I turned to the only ones I could count on to help–my dogs–both totally devoted, attentive to my needs and always ready to help.
Charlie and Ginnie have demonstrated not just a love of kefir, but an obsession. Tails wag, drool drools and noses wiggle when I’m straining the kefir or even just pouring a glass. They routinely get a little in their food now at every meal. They love it. They look for it. They demand it.
Of course, it makes sense that if dogs love kefir, other animals might too.
The kefir normally ferments overnight on top of the refrigerator. Out of the way, and at just the right temperature, it seems to be the perfect place.
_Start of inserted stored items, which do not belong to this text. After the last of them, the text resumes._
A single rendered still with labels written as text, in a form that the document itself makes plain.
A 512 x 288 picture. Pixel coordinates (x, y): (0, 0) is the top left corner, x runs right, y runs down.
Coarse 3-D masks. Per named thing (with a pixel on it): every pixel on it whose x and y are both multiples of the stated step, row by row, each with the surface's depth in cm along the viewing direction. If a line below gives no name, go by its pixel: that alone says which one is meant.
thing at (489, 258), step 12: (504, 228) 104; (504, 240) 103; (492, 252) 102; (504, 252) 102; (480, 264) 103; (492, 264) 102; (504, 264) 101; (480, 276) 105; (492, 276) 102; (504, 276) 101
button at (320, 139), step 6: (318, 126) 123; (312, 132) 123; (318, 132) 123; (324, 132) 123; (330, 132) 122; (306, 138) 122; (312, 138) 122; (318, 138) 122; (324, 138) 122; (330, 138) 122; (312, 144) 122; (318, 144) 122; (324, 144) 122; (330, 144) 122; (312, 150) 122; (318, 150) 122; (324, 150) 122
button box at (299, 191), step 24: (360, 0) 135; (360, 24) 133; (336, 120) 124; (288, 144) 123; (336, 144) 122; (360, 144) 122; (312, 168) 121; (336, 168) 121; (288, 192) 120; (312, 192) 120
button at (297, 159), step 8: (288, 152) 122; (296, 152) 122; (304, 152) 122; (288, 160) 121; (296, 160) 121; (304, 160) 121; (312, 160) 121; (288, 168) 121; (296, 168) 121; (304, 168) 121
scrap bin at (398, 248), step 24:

I’m not sure what possessed me to leave it on the counter a few nights ago, but I did and it was discovered by a mouse. Yes, a mouse chewed a hole right through the cute little plaid napkin bonnet and, presumably, dipped her head down into the kefir to have her fill. All carefully enough to avoid an untimely kefir drowning, and probably hoping to return again the next night.
Thankfully, I had some spare kefir grains and started all over again, on top of the fridge.
The mouse is getting one last chance to leave the premises for the summer.
Any more shenanigans and I’ll be forced to face my irrational fear of mousetraps to defend the family kefir.